-- Dataset excerpt follows --
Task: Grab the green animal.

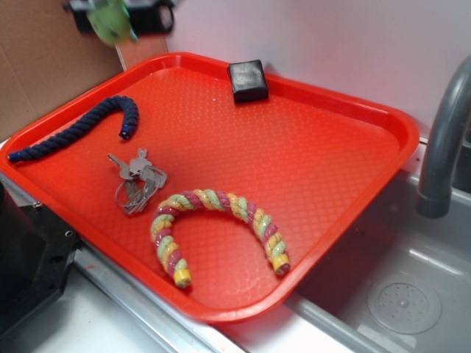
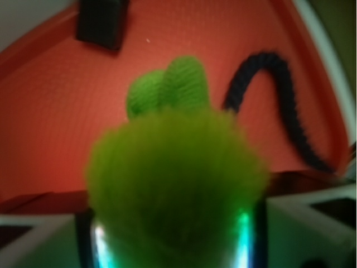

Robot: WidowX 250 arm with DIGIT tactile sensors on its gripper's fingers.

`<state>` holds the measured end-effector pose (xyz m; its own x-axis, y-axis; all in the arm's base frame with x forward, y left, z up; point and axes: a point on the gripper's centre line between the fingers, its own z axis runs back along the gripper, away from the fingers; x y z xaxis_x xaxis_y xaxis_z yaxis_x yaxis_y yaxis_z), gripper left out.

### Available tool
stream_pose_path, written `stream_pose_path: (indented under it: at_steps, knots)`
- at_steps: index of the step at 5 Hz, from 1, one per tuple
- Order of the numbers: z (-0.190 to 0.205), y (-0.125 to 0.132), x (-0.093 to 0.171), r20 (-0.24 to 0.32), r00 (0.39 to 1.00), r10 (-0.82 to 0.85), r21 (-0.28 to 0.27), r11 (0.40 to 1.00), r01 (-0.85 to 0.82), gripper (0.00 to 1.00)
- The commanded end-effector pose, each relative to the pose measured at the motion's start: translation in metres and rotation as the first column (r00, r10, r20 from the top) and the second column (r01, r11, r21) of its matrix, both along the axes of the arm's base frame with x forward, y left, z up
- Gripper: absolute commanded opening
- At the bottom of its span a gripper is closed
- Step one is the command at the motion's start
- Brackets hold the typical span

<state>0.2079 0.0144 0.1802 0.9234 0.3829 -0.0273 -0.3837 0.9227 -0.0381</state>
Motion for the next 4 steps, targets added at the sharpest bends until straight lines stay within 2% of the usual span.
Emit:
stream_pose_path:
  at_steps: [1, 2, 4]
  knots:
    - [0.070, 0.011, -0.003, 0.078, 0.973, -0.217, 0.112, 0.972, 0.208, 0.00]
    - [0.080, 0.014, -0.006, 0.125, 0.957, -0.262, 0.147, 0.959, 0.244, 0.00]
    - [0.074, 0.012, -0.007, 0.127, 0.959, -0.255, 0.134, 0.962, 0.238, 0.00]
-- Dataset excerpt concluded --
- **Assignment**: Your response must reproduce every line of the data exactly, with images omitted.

- **Result of the task**:
Task: Grab the green animal.


Robot: WidowX 250 arm with DIGIT tactile sensors on its gripper's fingers.

`<state>` holds the measured end-effector pose (xyz m; its own x-axis, y-axis; all in the arm's base frame with x forward, y left, z up; point and axes: a point on the gripper's centre line between the fingers, its own z axis runs back along the gripper, away from the fingers; x y z xaxis_x xaxis_y xaxis_z yaxis_x yaxis_y yaxis_z), gripper left out.

### Available tool
stream_pose_path, written `stream_pose_path: (indented under it: at_steps, knots)`
- at_steps: index of the step at 5 Hz, from 1, one per tuple
- Order of the numbers: z (-0.190 to 0.205), y (-0.125 to 0.132), x (-0.093 to 0.171), r20 (-0.24 to 0.32), r00 (0.39 to 1.00), r10 (-0.82 to 0.85), r21 (-0.28 to 0.27), r11 (0.40 to 1.00), r01 (-0.85 to 0.82), gripper (0.00 to 1.00)
- The commanded end-effector pose, each relative to the pose measured at the motion's start: translation in metres and rotation as the first column (r00, r10, r20 from the top) and the second column (r01, r11, r21) of its matrix, both along the axes of the arm's base frame with x forward, y left, z up
- Gripper: absolute commanded opening
- At the bottom of its span a gripper is closed
- Step one is the command at the motion's start
- Brackets hold the typical span

<state>0.2079 0.0144 0.1802 0.9234 0.3829 -0.0273 -0.3837 0.9227 -0.0381</state>
Motion for the next 4 steps, targets added at the sharpest bends until straight lines stay within 2% of the usual span.
Emit:
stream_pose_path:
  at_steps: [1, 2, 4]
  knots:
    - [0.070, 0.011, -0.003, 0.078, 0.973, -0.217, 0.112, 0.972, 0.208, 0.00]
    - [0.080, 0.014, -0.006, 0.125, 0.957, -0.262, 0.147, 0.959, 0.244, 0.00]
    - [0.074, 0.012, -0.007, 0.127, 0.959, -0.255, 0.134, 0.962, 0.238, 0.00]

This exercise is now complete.